I really think you nailed my problem, describing it as some sort of prolapse. What is difficult for me to conceptualize is why surgical intervention won't help to resolve this problem. I guess I think in terms of mechanics, and that if I have a mechanical problem, then repositioning this problem geographically within my body cavity via surgery seems to be well indicated. Life a face lift. Maybe my colon or rectum is stretched out and won't return to its normal position. Perhaps removing a section is all that is needed? I have been told I have a redundant colon. However, I do understand there are no guarantees and surgery carries high risk. But I feel like I am going into an acute phase and need to take immediate action. Maybe I am wrong about this, but I long for the dysfunction I had last year (and at that time, I hated it). The bloating I get is new and alarming to me. I do feel like I am not clearing my bowels enough and this cannot go on forever. Moreover, I feel toxic.
Now with respect to using the toilet. I have tried the squat position. Does not help. I try not to strain, but feel like I need to just ever so slightly to get the motion going. I will try your recommendation though to lift myself slightly off the seat instead. I just feel so blocked that I am not very hopeful this will work, or help. But I will assure you I will try.
Some more information about me test wise. About 5 years ago, I had a defocography where they stated my anorectal angle does not straighten as much as it should. No big deal they said but not typical. 3 years ago, at my annual colonoscopy, they could not progress the colonoscope. This was a first for me. My doctor at the time took an image of where the scope got hung up and it was several inches up my lower left side. I remember seeing the photo and it looked like the colon was folded over. I was distressed but also very relieved when I saw this because I knew we had found the problem. So another doctor put me under full sedation and was able to progress the scope without issues. He said the colon can kink during the procedure and there was no blockage, polyps, or the like. So they released me and said good luck. And like I stated previously, Cleveland Clinic tells me that my perineum descends quite a bit and they feel that is part, if not all, of my problem. So, my brain tells me I continue to worsen on a linear scale to where I will soon end up fully obstructed.
I have hope that the high resolution of an MRI at Mayo vs a simple fluoroscope will pinpoint my problem so I can at least have the option to discuss my problem with surgeons, PT's, and others.

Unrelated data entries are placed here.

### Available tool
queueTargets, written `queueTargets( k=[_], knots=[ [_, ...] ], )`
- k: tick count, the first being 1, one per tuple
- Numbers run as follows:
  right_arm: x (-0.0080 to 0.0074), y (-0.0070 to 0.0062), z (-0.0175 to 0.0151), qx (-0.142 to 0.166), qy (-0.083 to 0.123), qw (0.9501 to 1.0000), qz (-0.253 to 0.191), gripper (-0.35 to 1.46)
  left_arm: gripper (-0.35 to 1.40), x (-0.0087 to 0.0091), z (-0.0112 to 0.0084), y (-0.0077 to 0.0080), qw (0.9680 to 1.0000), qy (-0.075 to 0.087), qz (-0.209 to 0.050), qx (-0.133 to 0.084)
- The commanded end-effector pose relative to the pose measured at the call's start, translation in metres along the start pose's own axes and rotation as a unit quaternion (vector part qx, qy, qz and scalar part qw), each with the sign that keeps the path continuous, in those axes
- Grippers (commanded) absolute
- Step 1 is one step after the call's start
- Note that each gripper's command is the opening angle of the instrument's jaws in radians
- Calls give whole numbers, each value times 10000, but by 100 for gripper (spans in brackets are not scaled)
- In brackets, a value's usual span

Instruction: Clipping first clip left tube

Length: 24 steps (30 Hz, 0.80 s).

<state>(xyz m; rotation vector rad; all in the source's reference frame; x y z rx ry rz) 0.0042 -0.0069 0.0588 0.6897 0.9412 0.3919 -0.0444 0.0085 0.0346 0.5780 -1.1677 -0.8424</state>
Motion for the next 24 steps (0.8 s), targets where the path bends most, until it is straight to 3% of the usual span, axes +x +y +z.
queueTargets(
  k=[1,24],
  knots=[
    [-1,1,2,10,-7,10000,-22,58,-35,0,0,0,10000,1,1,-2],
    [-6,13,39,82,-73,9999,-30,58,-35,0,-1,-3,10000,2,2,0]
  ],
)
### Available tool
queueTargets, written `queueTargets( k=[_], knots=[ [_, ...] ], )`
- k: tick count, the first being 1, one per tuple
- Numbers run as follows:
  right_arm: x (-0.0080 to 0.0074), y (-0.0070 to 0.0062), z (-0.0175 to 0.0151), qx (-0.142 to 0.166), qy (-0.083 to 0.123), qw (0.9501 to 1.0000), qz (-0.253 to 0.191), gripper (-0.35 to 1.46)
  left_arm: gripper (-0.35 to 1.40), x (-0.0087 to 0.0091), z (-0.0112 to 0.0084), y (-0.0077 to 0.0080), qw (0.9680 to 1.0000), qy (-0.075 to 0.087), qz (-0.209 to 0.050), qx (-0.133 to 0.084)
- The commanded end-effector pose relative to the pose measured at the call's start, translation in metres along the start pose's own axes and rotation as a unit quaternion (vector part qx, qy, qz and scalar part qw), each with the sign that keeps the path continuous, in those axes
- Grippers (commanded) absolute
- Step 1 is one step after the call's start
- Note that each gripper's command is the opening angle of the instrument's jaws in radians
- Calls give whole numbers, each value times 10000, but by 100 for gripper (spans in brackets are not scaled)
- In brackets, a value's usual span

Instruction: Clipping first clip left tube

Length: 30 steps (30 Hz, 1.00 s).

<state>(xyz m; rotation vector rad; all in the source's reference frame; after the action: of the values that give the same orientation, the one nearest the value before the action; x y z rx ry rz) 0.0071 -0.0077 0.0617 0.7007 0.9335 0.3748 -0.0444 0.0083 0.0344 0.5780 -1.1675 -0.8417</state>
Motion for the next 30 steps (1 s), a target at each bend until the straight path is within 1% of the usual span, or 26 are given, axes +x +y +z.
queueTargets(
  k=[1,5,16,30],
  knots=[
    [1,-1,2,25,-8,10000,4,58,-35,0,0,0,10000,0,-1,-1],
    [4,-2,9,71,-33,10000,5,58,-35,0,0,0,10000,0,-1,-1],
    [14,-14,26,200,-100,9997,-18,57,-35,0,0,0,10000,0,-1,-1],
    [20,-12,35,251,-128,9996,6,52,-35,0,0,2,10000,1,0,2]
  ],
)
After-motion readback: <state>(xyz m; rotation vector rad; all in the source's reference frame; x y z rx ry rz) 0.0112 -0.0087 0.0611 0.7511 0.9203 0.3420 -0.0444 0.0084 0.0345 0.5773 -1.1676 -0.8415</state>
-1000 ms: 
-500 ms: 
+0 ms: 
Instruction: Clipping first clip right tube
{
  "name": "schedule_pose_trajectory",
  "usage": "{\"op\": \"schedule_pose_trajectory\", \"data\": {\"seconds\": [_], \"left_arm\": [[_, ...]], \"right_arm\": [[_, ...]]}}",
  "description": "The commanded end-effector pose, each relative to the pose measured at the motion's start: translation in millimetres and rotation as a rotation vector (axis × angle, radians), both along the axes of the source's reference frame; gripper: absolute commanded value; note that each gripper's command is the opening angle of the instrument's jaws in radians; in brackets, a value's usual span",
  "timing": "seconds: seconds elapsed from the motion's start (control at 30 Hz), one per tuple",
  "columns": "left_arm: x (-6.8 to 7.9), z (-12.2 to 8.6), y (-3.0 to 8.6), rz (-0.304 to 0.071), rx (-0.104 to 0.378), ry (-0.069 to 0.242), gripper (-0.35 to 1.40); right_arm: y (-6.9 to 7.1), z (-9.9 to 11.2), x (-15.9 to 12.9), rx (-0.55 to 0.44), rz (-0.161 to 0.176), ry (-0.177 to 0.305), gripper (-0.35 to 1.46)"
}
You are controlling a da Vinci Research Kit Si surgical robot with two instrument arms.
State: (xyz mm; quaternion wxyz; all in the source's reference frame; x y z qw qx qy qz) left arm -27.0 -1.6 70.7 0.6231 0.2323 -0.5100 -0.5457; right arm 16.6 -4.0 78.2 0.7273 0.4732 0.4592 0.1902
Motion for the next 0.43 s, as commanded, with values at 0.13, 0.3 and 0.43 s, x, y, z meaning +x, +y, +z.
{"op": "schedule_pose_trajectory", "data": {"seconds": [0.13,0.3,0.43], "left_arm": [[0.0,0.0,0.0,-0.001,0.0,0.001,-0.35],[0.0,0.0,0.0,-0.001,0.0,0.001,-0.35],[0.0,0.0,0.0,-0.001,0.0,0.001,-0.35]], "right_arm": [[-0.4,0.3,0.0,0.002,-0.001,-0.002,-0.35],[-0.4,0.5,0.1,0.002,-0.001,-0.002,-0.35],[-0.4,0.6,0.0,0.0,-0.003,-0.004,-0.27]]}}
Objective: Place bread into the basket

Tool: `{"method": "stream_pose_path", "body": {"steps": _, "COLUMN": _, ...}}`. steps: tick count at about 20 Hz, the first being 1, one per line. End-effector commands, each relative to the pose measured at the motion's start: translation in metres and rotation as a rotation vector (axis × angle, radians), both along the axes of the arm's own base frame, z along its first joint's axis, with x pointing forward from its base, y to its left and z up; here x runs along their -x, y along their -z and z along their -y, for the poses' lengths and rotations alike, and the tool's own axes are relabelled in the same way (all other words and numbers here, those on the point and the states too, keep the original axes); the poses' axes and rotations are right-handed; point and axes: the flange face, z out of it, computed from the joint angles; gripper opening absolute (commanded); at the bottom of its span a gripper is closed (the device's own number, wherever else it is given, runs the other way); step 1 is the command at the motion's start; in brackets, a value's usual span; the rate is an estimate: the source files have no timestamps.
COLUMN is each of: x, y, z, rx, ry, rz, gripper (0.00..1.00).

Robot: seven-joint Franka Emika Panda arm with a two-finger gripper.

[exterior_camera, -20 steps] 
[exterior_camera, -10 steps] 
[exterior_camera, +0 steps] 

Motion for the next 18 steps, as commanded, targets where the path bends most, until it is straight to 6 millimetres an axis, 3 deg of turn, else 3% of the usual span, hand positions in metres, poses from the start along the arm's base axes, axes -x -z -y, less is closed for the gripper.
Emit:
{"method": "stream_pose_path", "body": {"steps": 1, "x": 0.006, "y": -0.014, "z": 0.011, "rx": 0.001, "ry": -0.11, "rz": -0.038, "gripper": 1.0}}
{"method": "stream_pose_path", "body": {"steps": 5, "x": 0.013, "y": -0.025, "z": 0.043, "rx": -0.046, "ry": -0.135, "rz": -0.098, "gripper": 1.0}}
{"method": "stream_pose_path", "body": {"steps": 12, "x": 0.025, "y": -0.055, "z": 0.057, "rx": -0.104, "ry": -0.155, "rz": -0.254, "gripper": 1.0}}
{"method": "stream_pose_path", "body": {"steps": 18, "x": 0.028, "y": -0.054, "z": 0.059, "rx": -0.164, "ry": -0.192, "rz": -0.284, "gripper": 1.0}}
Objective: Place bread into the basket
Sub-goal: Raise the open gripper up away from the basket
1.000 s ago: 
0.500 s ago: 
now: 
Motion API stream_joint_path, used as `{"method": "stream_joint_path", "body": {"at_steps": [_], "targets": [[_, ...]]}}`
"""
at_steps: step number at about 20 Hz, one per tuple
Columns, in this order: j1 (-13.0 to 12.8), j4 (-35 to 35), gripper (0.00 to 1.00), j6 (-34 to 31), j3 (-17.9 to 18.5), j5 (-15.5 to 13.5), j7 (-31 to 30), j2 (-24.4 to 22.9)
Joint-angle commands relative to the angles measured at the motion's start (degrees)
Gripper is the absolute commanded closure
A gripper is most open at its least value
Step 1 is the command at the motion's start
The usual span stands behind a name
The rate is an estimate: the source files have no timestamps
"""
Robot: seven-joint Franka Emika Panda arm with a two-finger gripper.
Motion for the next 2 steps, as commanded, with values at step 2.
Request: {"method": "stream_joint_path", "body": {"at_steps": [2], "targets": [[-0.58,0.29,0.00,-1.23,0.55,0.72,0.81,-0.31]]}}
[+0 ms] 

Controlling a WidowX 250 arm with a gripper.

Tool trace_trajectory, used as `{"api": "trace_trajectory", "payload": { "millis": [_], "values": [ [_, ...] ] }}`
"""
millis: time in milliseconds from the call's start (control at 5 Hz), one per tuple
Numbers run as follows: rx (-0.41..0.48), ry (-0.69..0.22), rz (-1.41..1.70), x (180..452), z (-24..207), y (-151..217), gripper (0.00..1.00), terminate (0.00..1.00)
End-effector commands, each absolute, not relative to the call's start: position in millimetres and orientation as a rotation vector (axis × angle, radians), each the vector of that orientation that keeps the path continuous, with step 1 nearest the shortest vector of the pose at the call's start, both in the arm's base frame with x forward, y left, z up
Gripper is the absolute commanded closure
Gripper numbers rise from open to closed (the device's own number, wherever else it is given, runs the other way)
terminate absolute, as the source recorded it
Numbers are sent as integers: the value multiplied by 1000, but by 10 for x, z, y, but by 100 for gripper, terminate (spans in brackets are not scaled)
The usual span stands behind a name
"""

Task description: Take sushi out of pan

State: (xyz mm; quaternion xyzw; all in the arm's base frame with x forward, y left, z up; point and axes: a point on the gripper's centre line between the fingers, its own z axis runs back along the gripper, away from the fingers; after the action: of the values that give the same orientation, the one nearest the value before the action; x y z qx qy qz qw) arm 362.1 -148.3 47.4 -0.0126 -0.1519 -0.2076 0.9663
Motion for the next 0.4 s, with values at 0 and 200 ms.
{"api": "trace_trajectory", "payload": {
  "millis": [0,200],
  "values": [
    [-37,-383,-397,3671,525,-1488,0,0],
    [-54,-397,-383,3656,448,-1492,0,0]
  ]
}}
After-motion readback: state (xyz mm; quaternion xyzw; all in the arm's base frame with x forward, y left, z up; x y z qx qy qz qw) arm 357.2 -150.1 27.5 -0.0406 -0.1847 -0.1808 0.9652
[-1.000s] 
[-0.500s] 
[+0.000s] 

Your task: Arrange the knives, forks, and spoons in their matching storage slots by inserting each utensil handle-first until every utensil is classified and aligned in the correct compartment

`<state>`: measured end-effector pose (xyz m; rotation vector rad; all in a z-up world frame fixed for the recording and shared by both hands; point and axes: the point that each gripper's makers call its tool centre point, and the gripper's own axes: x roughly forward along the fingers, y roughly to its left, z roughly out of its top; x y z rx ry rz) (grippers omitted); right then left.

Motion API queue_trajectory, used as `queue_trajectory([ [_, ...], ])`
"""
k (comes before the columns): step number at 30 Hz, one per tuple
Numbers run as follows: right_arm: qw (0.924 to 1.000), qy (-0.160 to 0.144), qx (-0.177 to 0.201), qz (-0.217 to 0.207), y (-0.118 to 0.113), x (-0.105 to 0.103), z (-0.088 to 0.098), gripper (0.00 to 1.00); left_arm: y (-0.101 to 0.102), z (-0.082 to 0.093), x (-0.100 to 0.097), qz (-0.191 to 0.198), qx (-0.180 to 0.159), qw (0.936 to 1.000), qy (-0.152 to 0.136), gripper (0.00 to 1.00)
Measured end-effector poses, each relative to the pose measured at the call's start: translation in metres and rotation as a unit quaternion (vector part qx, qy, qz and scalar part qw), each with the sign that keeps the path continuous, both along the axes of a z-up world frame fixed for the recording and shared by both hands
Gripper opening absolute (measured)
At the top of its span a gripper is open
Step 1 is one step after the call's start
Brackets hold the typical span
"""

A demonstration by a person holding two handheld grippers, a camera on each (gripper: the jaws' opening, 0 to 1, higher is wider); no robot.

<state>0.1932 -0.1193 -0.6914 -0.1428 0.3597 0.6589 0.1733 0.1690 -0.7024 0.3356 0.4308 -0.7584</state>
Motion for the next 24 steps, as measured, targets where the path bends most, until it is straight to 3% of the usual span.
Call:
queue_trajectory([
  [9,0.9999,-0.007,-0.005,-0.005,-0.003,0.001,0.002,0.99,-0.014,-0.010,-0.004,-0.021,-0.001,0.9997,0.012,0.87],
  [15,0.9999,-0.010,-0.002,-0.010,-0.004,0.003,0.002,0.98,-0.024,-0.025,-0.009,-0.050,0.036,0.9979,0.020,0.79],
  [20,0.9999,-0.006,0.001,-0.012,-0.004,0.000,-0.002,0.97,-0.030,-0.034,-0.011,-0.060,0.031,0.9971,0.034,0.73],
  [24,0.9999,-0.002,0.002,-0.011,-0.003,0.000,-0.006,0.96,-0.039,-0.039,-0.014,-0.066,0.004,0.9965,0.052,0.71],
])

Up until this point, I am just sent away as having IBS type symptoms which I know is a waste can diagnosis.
So as to help me to not strain, is there any problem with using Miralax to help me out as well? What else can I do, in addition to postural changes, that can help me to get more complete elimination? I don't suck in my stomach (not the type of person who cares about six pack abs). In fact, if anything, my posture has always been biased to being lordosis.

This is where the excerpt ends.